Ein Lyrisches Ich gibt sich im Gedicht nicht zu erkennen, sodass von einem auktorialen (Allwissendem) Erzähler ausgegangen werden kann. Die Erzählhaltung ist dementsprechend neutral und fast wertfrei.

Setzte ich meine Analyse mit der anfänglichen Interpretationshypothese auseinander, so wurde Ich zum größten Teil bestätigt. Es handelt sich um eine indirekte Kritik an der Großstadt, in der die Situation mit zahlreichen Vergleichen mit der Natur (spezifisch mit dem Meer und Umgebung) dargestellt wird.
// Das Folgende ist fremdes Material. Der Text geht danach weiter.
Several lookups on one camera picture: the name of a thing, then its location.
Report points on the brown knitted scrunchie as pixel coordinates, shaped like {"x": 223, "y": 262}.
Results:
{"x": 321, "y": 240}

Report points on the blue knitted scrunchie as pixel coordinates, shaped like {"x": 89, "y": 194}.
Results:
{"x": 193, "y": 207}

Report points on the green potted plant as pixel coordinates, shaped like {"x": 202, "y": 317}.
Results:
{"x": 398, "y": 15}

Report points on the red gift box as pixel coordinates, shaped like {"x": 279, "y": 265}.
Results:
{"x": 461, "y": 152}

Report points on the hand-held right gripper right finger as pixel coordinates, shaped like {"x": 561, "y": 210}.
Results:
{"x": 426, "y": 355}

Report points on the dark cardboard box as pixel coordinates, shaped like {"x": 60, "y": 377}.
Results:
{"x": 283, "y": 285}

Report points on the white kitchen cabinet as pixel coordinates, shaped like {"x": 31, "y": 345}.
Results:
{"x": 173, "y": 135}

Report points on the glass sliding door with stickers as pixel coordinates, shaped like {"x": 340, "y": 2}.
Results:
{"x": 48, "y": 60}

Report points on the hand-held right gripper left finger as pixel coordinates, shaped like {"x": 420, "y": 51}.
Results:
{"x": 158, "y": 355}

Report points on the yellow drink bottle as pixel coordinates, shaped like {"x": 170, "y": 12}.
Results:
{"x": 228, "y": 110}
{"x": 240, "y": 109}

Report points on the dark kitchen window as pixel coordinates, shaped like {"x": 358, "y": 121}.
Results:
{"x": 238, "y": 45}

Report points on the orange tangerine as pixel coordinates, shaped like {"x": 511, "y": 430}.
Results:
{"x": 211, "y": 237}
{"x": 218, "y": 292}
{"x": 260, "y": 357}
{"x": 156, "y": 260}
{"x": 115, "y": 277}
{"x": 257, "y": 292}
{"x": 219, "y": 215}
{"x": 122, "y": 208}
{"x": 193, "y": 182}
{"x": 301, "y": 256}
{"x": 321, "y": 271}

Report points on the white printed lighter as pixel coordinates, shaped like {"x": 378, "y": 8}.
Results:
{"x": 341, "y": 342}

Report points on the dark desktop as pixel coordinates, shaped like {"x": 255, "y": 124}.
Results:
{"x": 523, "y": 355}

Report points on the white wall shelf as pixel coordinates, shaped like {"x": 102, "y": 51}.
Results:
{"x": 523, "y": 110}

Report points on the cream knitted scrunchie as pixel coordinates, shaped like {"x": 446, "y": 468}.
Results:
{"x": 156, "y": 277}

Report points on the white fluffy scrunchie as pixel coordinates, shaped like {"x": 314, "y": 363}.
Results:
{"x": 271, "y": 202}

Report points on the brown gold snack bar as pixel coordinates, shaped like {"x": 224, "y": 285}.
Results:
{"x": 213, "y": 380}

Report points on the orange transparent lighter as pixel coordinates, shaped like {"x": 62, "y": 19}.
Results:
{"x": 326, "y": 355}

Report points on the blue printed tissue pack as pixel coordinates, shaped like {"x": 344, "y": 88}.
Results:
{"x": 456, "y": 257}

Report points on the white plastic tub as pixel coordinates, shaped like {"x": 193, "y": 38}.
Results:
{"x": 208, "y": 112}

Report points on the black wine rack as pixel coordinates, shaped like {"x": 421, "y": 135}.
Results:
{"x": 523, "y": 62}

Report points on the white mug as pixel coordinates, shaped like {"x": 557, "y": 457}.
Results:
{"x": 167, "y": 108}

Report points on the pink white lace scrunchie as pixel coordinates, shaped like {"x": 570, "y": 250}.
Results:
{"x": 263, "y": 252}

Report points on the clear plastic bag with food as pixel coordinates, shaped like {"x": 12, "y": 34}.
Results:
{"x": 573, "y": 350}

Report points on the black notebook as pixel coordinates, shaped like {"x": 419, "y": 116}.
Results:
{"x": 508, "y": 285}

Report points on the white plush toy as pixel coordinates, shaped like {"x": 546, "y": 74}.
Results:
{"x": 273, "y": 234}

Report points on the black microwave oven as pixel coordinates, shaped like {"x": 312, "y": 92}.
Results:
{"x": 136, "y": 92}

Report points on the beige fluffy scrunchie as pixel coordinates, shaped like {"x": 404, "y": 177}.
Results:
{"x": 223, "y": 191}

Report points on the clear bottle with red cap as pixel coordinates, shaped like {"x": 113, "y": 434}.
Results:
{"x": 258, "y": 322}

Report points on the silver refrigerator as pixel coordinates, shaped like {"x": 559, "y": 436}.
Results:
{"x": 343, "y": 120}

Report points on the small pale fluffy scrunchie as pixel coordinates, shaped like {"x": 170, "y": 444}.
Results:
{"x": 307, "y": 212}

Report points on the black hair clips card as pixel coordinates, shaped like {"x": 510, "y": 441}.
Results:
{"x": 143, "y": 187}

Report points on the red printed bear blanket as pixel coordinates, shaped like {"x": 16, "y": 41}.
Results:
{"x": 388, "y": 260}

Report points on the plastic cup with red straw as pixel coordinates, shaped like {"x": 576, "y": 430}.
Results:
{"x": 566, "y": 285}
Im Gegensatz zu Zeitnahen Gedichten wie jene von Georg Heym oder Jakob van Hoddis beschreibt Oskar Loerke die Stadt nicht so Apokalyptisch-bedrohlich. Zwar kritisiert er das Schicksal der Städter, in dem man unwiderruflich hineingeboren wird, aber trotzdem gewinnt er ihr positive Seiten ab. Das Gedicht hat die Wirkung, dass sich das Lyrische Ich mit seinem Schicksal abfindet und nun die positiven Dinge der Stadt sucht. Die Überschrift wirkt harmonisch und faszinierend, sodass von einer akuten Bedrohung keine rede sein kann.